I remember being involved in discussions in which
evidence and logic were brushed aside with the remark
"The perception is the reality." On this basis some
"philosophers" have, I understand, tried to make out
that the folk-lore of primitive peoples is as valid as
the findings of scientific method.
Of course, we must understand that all of us have our
blind spots, and that the "objective reality" of science is
something unattainable. Yet some models of reality
predict the future well, and others don't.
Not all folk-lore is wrong: some embodies great wisdom.
But the islanders who follow the Cargo Cult do not get
the results they predict. The problem - the whole problem
of the theory of knowledge - is to distinguish between
what works, and what does not, regardless of its origin.
Cargo cults are comforting, but they prevent progress.
We are trying to understand management, which is at
present governed, as medicine used to be, by folk-lore.

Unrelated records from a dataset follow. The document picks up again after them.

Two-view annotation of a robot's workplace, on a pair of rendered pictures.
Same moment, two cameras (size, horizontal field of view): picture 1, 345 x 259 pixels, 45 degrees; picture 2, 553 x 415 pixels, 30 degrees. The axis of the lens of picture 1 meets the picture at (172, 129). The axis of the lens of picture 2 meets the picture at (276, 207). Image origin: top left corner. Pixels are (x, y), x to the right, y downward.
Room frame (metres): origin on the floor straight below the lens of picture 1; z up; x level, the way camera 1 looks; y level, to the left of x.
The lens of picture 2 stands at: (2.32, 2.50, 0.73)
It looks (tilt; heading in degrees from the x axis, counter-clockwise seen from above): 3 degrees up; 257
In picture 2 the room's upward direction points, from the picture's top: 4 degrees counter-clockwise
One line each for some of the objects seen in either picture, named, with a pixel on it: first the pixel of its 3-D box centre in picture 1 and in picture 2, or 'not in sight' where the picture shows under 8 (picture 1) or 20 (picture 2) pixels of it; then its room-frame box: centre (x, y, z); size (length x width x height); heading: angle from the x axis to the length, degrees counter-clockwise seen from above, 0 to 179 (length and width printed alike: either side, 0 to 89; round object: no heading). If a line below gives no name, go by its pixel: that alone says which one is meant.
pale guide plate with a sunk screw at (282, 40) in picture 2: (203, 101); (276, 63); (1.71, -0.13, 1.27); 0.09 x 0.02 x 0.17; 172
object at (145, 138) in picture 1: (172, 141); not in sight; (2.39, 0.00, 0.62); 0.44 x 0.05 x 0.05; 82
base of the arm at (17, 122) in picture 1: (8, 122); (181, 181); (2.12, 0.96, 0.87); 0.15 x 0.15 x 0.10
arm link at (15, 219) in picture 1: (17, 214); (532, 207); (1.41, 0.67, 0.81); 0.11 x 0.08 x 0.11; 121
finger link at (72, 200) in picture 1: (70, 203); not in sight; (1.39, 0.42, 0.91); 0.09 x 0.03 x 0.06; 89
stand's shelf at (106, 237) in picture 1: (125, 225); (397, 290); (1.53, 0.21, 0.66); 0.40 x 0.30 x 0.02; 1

Some of that folk-lore will turn out to be sound, or
perhaps sound under some circumstances. Some will
turn out to be nonsense - or perhaps right in a world that
no longer exists.
I believe we must study, not just to find out what does
work - the objective reality - but why we all have such
difficulty in seeing it. Then we can really help each other.
We must not dismiss those who cannot see as fools. We
none of us see much, and we must never forget our own
struggles in finding such clarity as we now have. I tried
to describe this in the "Eyes to See" series.
But to return to my worry about describing this in terms
of "realities", even though finite. Could we perhaps call it
"Limited Perceptions"?
Note: In an earlier post, Doug Does gave the internet reference
to the following paper which is well worth reading and rereading:
"Cargo Cult Science" by Richard Feynman
(Adapted from a Caltech commencement address given in 1974;
from the book "Surely You're Joking, Mr.Feynman!")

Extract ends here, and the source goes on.